(Stored data entries)
|---|
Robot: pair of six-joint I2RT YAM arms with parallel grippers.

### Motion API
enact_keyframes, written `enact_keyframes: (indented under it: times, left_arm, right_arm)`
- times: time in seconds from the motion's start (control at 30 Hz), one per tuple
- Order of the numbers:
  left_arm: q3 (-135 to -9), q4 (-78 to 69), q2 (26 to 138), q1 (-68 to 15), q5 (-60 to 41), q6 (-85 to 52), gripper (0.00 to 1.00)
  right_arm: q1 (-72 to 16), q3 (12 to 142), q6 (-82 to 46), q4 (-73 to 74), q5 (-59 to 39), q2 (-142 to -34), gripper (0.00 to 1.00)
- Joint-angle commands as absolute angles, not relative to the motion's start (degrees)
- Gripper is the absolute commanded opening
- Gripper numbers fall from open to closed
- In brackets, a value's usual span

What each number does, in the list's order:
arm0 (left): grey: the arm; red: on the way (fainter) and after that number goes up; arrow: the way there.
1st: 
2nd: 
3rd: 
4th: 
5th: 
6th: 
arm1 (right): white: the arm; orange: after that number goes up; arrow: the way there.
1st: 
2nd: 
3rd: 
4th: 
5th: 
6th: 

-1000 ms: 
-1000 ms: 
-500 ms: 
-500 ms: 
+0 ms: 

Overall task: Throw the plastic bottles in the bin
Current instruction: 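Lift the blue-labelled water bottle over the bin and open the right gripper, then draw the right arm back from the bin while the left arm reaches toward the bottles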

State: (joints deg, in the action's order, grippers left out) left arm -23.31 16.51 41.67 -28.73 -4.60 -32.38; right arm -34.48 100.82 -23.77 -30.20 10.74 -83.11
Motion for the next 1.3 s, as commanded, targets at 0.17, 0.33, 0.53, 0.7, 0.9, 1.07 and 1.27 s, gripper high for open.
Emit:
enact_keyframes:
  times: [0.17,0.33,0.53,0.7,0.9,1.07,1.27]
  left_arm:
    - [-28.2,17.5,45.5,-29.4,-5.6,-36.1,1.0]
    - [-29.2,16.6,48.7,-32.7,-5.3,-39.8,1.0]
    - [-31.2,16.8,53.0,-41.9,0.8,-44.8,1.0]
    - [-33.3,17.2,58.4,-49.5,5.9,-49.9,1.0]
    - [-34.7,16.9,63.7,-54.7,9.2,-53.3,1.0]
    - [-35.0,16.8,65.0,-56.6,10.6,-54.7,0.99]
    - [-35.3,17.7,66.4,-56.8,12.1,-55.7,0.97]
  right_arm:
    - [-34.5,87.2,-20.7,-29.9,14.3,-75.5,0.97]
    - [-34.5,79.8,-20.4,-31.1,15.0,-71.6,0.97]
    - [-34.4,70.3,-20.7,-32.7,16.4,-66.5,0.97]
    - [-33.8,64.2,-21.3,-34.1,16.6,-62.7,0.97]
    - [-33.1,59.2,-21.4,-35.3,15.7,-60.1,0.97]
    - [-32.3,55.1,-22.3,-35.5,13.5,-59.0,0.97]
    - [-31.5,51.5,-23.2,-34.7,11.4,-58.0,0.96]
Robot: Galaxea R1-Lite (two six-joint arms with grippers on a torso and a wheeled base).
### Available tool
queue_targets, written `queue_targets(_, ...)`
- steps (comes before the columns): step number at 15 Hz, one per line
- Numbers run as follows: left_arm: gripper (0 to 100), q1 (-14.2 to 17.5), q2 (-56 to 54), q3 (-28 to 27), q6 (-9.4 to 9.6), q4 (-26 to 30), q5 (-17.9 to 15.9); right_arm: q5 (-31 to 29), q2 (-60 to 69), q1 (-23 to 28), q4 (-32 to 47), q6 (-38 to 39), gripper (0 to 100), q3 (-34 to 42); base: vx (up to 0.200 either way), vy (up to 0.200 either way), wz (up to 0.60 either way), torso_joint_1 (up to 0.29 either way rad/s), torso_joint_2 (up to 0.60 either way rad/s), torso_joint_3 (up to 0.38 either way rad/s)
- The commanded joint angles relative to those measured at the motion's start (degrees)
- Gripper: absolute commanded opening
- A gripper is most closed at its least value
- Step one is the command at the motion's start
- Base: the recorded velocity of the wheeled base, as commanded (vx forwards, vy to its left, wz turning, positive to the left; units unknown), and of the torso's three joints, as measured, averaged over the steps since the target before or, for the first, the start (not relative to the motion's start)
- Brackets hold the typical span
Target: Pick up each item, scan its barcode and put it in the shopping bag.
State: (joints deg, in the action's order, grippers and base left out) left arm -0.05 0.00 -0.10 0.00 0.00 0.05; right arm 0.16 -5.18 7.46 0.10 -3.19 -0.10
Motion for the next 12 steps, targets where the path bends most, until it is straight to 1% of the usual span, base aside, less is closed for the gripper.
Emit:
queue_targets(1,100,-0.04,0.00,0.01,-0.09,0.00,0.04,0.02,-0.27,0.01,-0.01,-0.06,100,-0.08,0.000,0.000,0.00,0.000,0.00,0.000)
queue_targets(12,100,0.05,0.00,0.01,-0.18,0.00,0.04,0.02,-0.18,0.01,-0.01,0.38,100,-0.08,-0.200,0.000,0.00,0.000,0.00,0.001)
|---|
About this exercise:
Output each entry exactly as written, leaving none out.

Result of this exercise:
Robot: pair of six-joint I2RT YAM arms with parallel grippers.

### Motion API
enact_keyframes, written `enact_keyframes: (indented under it: times, left_arm, right_arm)`
- times: time in seconds from the motion's start (control at 30 Hz), one per tuple
- Order of the numbers:
  left_arm: q3 (-135 to -9), q4 (-78 to 69), q2 (26 to 138), q1 (-68 to 15), q5 (-60 to 41), q6 (-85 to 52), gripper (0.00 to 1.00)
  right_arm: q1 (-72 to 16), q3 (12 to 142), q6 (-82 to 46), q4 (-73 to 74), q5 (-59 to 39), q2 (-142 to -34), gripper (0.00 to 1.00)
- Joint-angle commands as absolute angles, not relative to the motion's start (degrees)
- Gripper is the absolute commanded opening
- Gripper numbers fall from open to closed
- In brackets, a value's usual span

What each number does, in the list's order:
arm0 (left): grey: the arm; red: on the way (fainter) and after that number goes up; arrow: the way there.
1st: 
2nd: 
3rd: 
4th: 
5th: 
6th: 
arm1 (right): white: the arm; orange: after that number goes up; arrow: the way there.
1st: 
2nd: 
3rd: 
4th: 
5th: 
6th: 

-1000 ms: 
-1000 ms: 
-500 ms: 
-500 ms: 
+0 ms: 

Overall task: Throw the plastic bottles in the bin
Current instruction: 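Lift the blue-labelled water bottle over the bin and open the right gripper, then draw the right arm back from the bin while the left arm reaches toward the bottles
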
State: (joints deg, in the action's order, grippers left out) left arm -23.31 16.51 41.67 -28.73 -4.60 -32.38; right arm -34.48 100.82 -23.77 -30.20 10.74 -83.11
Motion for the next 1.3 s, as commanded, targets at 0.17, 0.33, 0.53, 0.7, 0.9, 1.07 and 1.27 s, gripper high for open.
Emit:
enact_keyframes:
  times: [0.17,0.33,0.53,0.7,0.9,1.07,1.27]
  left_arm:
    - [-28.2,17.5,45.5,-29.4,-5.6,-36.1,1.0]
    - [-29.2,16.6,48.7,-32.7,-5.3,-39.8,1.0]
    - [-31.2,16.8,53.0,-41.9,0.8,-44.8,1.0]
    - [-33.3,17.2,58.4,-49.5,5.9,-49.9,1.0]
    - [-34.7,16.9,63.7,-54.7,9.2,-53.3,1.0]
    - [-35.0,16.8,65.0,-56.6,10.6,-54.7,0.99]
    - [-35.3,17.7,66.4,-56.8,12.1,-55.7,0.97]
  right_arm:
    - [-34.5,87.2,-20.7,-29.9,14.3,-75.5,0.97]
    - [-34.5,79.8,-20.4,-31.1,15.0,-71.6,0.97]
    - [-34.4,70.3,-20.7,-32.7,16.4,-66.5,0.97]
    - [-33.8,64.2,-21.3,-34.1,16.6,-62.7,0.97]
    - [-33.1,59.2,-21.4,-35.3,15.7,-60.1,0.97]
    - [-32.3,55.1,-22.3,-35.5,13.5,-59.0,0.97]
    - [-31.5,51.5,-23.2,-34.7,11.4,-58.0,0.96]
Robot: Galaxea R1-Lite (two six-joint arms with grippers on a torso and a wheeled base).
### Available tool
queue_targets, written `queue_targets(_, ...)`
- steps (comes before the columns): step number at 15 Hz, one per line
- Numbers run as follows: left_arm: gripper (0 to 100), q1 (-14.2 to 17.5), q2 (-56 to 54), q3 (-28 to 27), q6 (-9.4 to 9.6), q4 (-26 to 30), q5 (-17.9 to 15.9); right_arm: q5 (-31 to 29), q2 (-60 to 69), q1 (-23 to 28), q4 (-32 to 47), q6 (-38 to 39), gripper (0 to 100), q3 (-34 to 42); base: vx (up to 0.200 either way), vy (up to 0.200 either way), wz (up to 0.60 either way), torso_joint_1 (up to 0.29 either way rad/s), torso_joint_2 (up to 0.60 either way rad/s), torso_joint_3 (up to 0.38 either way rad/s)
- The commanded joint angles relative to those measured at the motion's start (degrees)
- Gripper: absolute commanded opening
- A gripper is most closed at its least value
- Step one is the command at the motion's start
- Base: the recorded velocity of the wheeled base, as commanded (vx forwards, vy to its left, wz turning, positive to the left; units unknown), and of the torso's three joints, as measured, averaged over the steps since the target before or, for the first, the start (not relative to the motion's start)
- Brackets hold the typical span
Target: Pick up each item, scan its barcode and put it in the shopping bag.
State: (joints deg, in the action's order, grippers and base left out) left arm -0.05 0.00 -0.10 0.00 0.00 0.05; right arm 0.16 -5.18 7.46 0.10 -3.19 -0.10
Motion for the next 12 steps, targets where the path bends most, until it is straight to 1% of the usual span, base aside, less is closed for the gripper.
Emit:
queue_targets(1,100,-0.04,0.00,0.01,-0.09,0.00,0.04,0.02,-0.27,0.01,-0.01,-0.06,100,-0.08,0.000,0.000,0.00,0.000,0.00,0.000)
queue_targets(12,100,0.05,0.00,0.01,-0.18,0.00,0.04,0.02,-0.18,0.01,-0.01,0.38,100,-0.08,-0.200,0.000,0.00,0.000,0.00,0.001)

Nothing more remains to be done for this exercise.